What needs to be done:
What you return should be the lines of the data containing "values", each in full.

--

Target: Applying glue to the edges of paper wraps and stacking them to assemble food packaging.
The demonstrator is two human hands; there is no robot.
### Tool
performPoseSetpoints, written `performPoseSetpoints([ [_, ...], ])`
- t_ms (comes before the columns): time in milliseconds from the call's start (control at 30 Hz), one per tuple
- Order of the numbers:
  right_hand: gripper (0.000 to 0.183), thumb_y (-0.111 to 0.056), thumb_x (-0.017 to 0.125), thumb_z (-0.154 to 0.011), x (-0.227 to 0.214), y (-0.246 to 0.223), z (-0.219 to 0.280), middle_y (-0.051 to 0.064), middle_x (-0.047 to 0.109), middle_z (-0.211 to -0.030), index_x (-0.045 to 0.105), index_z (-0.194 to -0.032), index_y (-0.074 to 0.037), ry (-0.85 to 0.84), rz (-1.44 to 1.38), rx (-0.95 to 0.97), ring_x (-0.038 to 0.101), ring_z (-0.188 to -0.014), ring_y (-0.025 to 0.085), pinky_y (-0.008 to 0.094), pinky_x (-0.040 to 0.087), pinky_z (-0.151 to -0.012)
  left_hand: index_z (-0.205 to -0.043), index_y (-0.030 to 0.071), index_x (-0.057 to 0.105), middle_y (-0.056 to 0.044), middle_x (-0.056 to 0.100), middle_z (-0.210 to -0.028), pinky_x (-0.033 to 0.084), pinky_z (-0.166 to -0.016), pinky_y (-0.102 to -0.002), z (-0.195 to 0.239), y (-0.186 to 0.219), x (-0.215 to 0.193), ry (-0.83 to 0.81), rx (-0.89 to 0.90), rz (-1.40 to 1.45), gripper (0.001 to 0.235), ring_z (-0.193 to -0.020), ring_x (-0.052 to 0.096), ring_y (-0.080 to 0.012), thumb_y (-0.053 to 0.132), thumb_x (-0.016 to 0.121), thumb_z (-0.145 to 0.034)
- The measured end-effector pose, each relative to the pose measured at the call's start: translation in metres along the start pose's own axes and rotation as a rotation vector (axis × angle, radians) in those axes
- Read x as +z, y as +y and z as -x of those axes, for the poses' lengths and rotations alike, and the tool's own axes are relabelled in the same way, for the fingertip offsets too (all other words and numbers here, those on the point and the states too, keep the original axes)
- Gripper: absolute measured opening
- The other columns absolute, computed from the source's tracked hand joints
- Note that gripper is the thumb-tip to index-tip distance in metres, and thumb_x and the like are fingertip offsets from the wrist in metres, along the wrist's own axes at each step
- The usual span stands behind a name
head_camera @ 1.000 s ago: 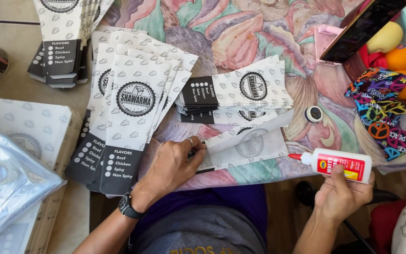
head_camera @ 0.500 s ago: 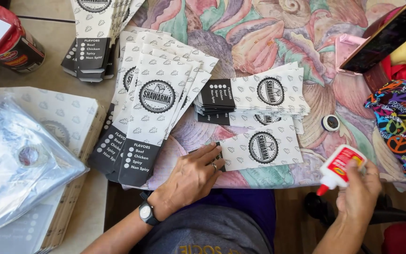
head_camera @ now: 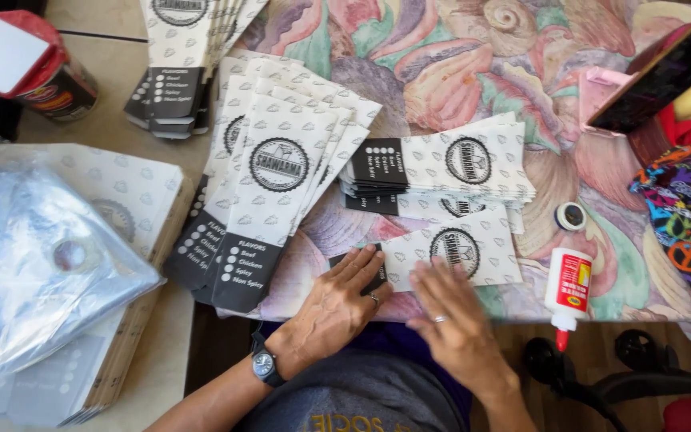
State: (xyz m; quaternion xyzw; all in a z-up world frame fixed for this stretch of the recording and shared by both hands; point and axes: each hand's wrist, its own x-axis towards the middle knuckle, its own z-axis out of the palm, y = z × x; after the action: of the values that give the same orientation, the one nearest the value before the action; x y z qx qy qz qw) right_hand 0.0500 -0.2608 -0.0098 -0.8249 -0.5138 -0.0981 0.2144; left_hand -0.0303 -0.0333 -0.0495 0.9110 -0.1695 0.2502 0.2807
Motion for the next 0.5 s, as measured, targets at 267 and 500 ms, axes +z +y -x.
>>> performPoseSetpoints([
  [267, 0.107, -0.063, 0.072, -0.074, 0.123, 0.26, 0.155, 0.035, 0.057, -0.137, 0.044, -0.144, 0.013, 0.239, 0.163, -0.58, 0.051, -0.135, 0.056, 0.069, 0.04, -0.119, -0.132, 0.005, 0.067, -0.017, 0.061, -0.151, 0.026, -0.133, -0.052, 0.053, -0.015, 0.008, -0.062, -0.015, 0.015, 0.034, -0.149, 0.051, -0.0383, 0.018, 0.049, -0.107],
  [500, 0.099, -0.059, 0.072, -0.076, 0.22, 0.295, -0.041, 0.034, 0.058, -0.137, 0.046, -0.141, 0.011, 0.31, -0.048, -0.904, 0.053, -0.134, 0.057, 0.07, 0.041, -0.119, -0.115, 0.019, 0.07, -0.001, 0.064, -0.144, 0.026, -0.139, -0.044, 0.066, -0.042, 0.078, 0.056, -0.02, -0.277, 0.025, -0.15, 0.052, -0.0271, 0.024, 0.047, -0.106],
])
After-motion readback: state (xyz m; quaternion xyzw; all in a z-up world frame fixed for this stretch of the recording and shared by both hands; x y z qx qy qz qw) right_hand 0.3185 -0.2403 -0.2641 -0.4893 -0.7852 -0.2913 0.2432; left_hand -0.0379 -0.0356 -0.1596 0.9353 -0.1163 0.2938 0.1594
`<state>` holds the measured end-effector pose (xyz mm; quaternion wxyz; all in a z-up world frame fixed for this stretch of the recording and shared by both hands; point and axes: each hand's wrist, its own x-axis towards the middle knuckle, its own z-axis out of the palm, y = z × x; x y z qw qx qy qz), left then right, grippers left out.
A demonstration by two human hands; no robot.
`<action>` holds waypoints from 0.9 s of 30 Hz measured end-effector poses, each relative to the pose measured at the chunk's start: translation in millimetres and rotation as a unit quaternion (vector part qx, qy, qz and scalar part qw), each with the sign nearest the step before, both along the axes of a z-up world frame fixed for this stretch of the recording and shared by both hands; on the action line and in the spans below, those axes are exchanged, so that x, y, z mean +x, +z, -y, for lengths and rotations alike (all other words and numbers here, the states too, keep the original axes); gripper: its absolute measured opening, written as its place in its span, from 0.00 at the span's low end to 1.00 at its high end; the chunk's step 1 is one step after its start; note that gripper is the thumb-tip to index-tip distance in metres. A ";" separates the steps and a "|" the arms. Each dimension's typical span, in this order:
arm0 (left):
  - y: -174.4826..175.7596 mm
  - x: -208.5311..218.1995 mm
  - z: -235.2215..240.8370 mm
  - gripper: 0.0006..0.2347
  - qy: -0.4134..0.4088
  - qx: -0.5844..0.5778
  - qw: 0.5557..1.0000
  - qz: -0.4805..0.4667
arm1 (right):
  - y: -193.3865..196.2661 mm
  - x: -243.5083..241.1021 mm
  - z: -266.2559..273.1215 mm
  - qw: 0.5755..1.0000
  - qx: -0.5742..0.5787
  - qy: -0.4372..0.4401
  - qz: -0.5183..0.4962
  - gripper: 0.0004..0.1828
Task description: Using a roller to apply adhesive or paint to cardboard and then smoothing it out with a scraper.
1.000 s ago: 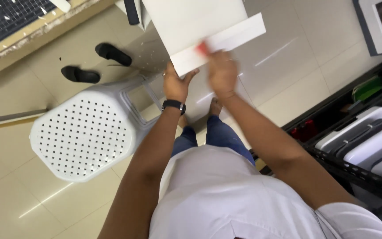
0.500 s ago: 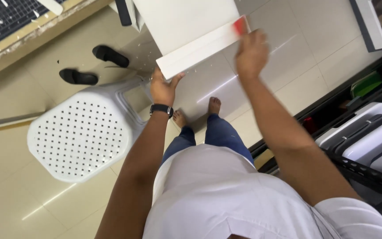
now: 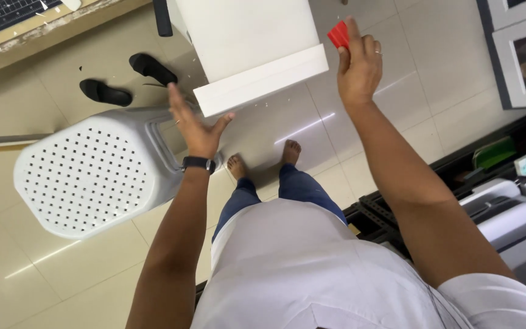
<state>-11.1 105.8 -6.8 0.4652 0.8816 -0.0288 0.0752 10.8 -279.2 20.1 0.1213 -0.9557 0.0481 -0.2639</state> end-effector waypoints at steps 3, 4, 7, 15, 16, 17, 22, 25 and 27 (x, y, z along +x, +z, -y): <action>4.3 -7.3 33.8 0.51 -0.036 0.085 0.982 0.167 | 35.8 -0.5 11.5 0.988 -0.004 0.153 -0.014 0.23; 11.7 -4.8 59.2 0.51 -0.028 0.089 0.983 0.161 | 36.5 -4.3 17.4 0.987 -0.001 0.163 -0.018 0.23; 20.4 15.5 127.0 0.28 -0.129 0.124 0.964 0.198 | 38.9 1.4 28.6 0.949 -0.056 0.303 -0.066 0.20; 1.7 33.6 160.7 0.19 -0.115 0.210 0.934 0.266 | 44.1 50.9 39.2 0.912 -0.024 0.399 -0.095 0.14; 1.2 34.1 161.9 0.19 -0.111 0.211 0.934 0.265 | 43.6 53.4 43.4 0.910 -0.024 0.403 -0.095 0.14; 0.0 34.6 162.7 0.19 -0.095 0.218 0.934 0.267 | 42.5 55.9 47.2 0.904 -0.032 0.414 -0.106 0.13; 3.5 30.2 166.3 0.18 -0.069 0.209 0.943 0.252 | 36.8 62.5 44.7 0.889 -0.054 0.429 -0.153 0.12; 3.8 26.7 171.1 0.18 -0.050 0.225 0.947 0.224 | 33.6 62.7 45.5 0.882 -0.072 0.421 -0.200 0.14; 0.9 24.0 170.8 0.28 -0.033 0.234 0.948 0.212 | 34.4 61.5 41.9 0.882 -0.105 0.419 -0.188 0.15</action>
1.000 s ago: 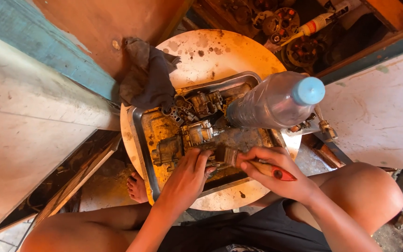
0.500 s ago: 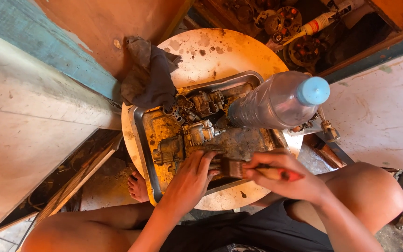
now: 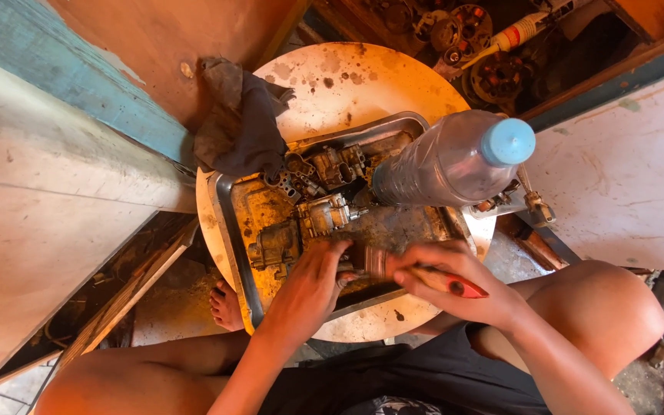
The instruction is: Cleaning disassembled carburetor components using a small brush and cleaning fluid in a workshop setting.
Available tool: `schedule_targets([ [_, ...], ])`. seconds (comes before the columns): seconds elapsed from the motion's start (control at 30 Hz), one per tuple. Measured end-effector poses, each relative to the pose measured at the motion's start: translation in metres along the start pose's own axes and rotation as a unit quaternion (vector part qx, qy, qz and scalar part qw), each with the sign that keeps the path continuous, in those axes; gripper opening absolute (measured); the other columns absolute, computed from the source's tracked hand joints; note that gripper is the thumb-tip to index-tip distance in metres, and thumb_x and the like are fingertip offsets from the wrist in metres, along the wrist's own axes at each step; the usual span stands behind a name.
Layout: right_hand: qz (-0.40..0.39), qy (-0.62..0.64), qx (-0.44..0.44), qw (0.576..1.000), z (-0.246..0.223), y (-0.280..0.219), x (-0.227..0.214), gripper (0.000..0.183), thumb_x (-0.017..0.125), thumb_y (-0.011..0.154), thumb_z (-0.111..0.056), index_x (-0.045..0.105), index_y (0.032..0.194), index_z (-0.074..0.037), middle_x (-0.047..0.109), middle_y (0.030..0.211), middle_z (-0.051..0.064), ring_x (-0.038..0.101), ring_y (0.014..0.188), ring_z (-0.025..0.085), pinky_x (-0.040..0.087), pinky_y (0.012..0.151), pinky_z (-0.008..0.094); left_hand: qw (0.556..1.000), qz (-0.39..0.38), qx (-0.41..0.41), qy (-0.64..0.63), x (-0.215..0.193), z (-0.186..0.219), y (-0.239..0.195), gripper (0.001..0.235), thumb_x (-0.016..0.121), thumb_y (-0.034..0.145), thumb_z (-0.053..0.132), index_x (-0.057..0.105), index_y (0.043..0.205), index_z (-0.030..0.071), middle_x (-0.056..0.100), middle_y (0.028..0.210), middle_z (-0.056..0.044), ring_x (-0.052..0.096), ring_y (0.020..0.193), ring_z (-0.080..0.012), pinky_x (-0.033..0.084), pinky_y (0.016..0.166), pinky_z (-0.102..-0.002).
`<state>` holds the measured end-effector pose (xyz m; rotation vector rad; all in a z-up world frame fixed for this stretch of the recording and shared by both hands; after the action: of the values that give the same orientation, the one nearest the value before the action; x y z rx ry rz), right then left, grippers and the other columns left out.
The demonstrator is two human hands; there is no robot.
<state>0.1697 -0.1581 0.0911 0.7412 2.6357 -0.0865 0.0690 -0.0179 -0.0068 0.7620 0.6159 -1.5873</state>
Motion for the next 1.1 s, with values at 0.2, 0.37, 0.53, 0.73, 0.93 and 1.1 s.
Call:
schedule_targets([
  [0.2,-0.002,-0.008,0.001,1.0,0.004,-0.002,-0.005,0.012,0.067,0.093,-0.013,0.074,0.1,-0.006,0.075,0.078,0.003,0.07,0.061,0.012,0.05,0.053,0.023,1.0,0.003,0.016,-0.008,0.006,0.003,-0.001,0.065,0.07,0.094,0.006,0.033,0.147,-0.001,0.056,0.123,-0.025,0.063,0.111,-0.0345,0.056,0.102,-0.051],
  [0.37,-0.05,0.001,-0.013,0.999,-0.016,0.006,-0.003,0.014,0.063,0.097,-0.018,0.071,0.099,-0.006,0.071,0.077,0.002,0.068,0.061,0.013,0.047,0.055,0.025,0.999,0.007,0.019,-0.034,-0.008,0.014,0.006,0.056,0.065,0.098,0.01,0.037,0.145,-0.003,0.057,0.119,-0.024,0.061,0.109,-0.0364,0.055,0.095,-0.05],
  [0.53,-0.031,-0.007,0.021,0.999,-0.014,0.003,-0.001,0.012,0.066,0.094,-0.015,0.075,0.095,-0.006,0.075,0.075,-0.001,0.07,0.062,0.01,0.05,0.057,0.024,0.998,0.009,0.042,-0.039,-0.008,0.019,0.001,0.052,0.062,0.102,0.019,0.04,0.143,-0.004,0.059,0.116,-0.024,0.061,0.104,-0.04,0.053,0.086,-0.051],
  [0.73,0.004,-0.024,-0.056,0.998,-0.022,-0.001,-0.005,0.014,0.061,0.099,-0.011,0.065,0.108,0.0,0.066,0.082,0.008,0.067,0.067,0.022,0.048,0.063,0.031,0.998,0.054,0.017,-0.02,0.002,0.0,-0.008,0.061,0.071,0.093,0.018,0.044,0.144,0.0,0.059,0.125,-0.022,0.06,0.113,-0.0393,0.047,0.097,-0.046],
  [0.93,-0.033,0.008,-0.068,0.997,-0.023,-0.006,0.003,0.018,0.059,0.101,-0.013,0.064,0.112,0.001,0.069,0.087,0.013,0.068,0.069,0.026,0.05,0.062,0.035,0.999,0.031,-0.024,-0.024,-0.006,0.001,-0.007,0.063,0.069,0.092,0.012,0.038,0.145,-0.003,0.056,0.131,-0.027,0.061,0.118,-0.0424,0.054,0.093,-0.049],
  [1.1,-0.017,0.02,-0.044,0.999,-0.013,-0.011,0.0,0.015,0.058,0.102,-0.014,0.065,0.109,-0.003,0.068,0.083,0.009,0.067,0.066,0.022,0.051,0.062,0.033,0.998,0.059,-0.003,0.034,0.0,0.003,-0.009,0.06,0.068,0.095,0.02,0.042,0.145,0.0,0.059,0.13,-0.023,0.061,0.115,-0.0421,0.052,0.093,-0.048],
])
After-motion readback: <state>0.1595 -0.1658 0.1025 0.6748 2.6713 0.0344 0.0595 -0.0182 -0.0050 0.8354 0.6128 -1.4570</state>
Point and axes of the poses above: each hand's wrist, its own y-axis towards the middle knuckle, its own x-axis out of the palm, z = x × y, the point moved 7 cm from there along y, towards the middle knuckle
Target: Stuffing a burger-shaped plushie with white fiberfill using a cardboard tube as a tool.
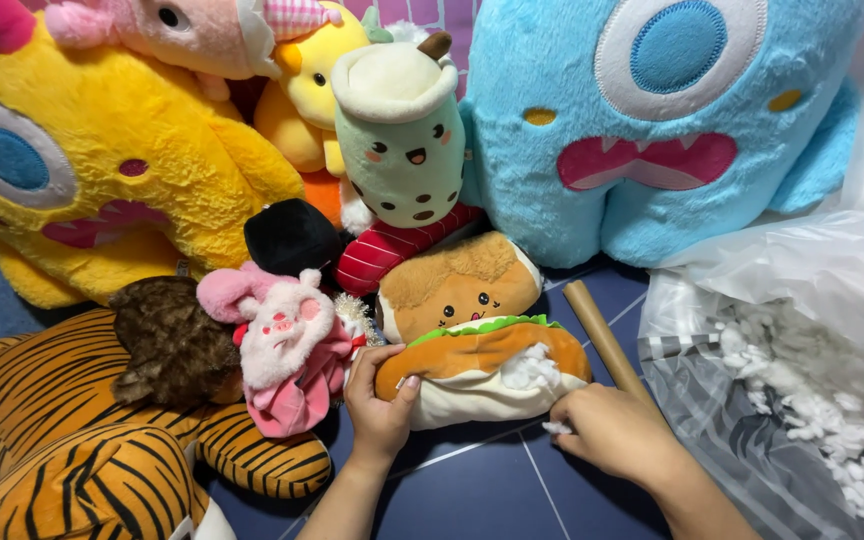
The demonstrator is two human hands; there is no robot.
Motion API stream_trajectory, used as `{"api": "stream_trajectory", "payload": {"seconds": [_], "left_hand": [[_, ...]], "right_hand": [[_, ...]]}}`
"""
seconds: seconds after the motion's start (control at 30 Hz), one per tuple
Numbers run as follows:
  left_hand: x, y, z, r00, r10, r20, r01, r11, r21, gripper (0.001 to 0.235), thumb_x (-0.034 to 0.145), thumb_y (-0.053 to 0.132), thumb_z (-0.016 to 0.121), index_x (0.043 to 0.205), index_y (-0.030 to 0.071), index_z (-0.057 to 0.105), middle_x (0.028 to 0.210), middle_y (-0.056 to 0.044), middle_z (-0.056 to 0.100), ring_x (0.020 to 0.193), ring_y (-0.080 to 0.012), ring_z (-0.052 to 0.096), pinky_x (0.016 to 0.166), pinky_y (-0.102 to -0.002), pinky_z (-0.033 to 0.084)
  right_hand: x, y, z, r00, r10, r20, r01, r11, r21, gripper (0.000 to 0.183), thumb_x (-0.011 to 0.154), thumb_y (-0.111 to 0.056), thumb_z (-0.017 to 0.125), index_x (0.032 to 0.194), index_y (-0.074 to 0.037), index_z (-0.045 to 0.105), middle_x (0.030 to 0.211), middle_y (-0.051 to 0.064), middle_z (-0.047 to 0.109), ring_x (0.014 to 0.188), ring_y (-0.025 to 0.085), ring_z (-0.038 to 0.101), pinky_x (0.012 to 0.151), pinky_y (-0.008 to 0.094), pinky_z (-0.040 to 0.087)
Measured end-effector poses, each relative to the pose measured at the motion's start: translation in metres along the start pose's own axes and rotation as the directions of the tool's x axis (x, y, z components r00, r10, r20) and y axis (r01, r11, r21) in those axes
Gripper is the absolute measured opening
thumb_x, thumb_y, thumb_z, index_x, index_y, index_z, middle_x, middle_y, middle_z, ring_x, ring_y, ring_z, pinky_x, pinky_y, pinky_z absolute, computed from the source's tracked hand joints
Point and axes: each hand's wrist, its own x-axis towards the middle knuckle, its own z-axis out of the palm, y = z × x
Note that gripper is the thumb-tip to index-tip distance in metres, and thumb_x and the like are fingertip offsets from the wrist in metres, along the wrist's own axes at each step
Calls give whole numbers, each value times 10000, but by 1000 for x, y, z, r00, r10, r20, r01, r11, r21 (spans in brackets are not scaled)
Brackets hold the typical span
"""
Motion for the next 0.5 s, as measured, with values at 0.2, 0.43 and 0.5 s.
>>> {"api": "stream_trajectory", "payload": {"seconds": [0.2, 0.43, 0.5], "left_hand": [[0, 1, -1, 1000, -17, 6, 17, 1000, 2, 374, 827, 378, 690, 1069, 93, 701, 1000, -62, 686, 933, -216, 659, 862, -350, 519], [0, 2, -1, 1000, -23, 21, 23, 1000, -7, 378, 826, 371, 698, 1084, 94, 703, 1011, -60, 683, 945, -213, 655, 870, -344, 515], [0, 3, -3, 1000, -9, 23, 9, 1000, -21, 380, 835, 372, 696, 1078, 80, 699, 998, -71, 669, 934, -219, 646, 867, -346, 510]], "right_hand": [[-7, 26, -7, 959, -71, -275, 266, 560, 784, 186, 734, -144, 899, 902, -79, 945, 861, 33, 944, 742, 68, 796, 656, 221, 604], [16, 31, 16, 639, -86, -764, 691, 500, 522, 398, 889, -316, 660, 1159, -47, 776, 1191, 140, 795, 1065, 207, 781, 864, 277, 627], [13, 16, 12, 488, -157, -859, 768, 546, 336, 484, 1017, -291, 388, 1188, -27, 755, 1129, 136, 785, 940, 226, 666, 881, 349, 494]]}}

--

Exercise answer:
State: (xyz m; quaternion xyzw; all in a z-up world frame fixed for this stretch of the recording and shared by both hands; point and axes: each hand's wrist, its own x-axis towards the middle knuckle, its own z-axis out of the palm, y = z × x; after the action: of the values that give the same orientation, the one nearest the value before the action; x y z qx qy qz qw) right_hand 0.0500 -0.2608 -0.0098 -0.8249 -0.5138 -0.0981 0.2144; left_hand -0.0303 -0.0333 -0.0495 0.9110 -0.1695 0.2502 0.2807
`<state>` holds the measured end-effector pose (xyz m; rotation vector rad; all in a z-up world frame fixed for this stretch of the recording and shared by both hands; after the action: of the values that give the same orientation, the one nearest the value before the action; x y z rx ry rz), right then left, grippers and the other columns left out.
Motion for the next 1.1 s, with values at 0.2, 0.37, 0.53, 0.73, 0.93 and 1.1 s.
Motion for the next 0.5 s, as measured, with values at 0.2, 0.43 and 0.5 s.

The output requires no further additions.